* EXERCISE PROMPT *
Repeat nothing but the line containing "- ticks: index" and the lines that follow it, up to and including the last line of the data below.

####################

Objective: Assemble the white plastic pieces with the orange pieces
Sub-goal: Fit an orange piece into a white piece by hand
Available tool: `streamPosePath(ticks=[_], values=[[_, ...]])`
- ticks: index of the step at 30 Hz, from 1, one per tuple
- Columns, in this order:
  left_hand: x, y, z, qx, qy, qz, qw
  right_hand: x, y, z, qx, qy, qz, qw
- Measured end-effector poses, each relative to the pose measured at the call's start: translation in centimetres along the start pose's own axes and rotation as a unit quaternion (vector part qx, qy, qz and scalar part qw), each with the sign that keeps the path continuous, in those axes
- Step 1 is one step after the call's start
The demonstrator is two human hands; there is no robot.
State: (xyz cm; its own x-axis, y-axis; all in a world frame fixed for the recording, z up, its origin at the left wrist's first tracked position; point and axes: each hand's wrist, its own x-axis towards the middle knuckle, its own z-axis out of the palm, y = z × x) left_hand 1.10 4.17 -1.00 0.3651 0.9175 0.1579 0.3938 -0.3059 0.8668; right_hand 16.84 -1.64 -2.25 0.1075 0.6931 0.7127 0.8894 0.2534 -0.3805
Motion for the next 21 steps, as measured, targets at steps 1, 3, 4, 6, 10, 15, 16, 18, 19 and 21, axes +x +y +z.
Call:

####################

* RESPONSE BOX *
- ticks: index of the step at 30 Hz, from 1, one per tuple
- Columns, in this order:
  left_hand: x, y, z, qx, qy, qz, qw
  right_hand: x, y, z, qx, qy, qz, qw
- Measured end-effector poses, each relative to the pose measured at the call's start: translation in centimetres along the start pose's own axes and rotation as a unit quaternion (vector part qx, qy, qz and scalar part qw), each with the sign that keeps the path continuous, in those axes
- Step 1 is one step after the call's start
The demonstrator is two human hands; there is no robot.
State: (xyz cm; its own x-axis, y-axis; all in a world frame fixed for the recording, z up, its origin at the left wrist's first tracked position; point and axes: each hand's wrist, its own x-axis towards the middle knuckle, its own z-axis out of the palm, y = z × x) left_hand 1.10 4.17 -1.00 0.3651 0.9175 0.1579 0.3938 -0.3059 0.8668; right_hand 16.84 -1.64 -2.25 0.1075 0.6931 0.7127 0.8894 0.2534 -0.3805
Motion for the next 21 steps, as measured, targets at steps 1, 3, 4, 6, 10, 15, 16, 18, 19 and 21, axes +x +y +z.
Call:

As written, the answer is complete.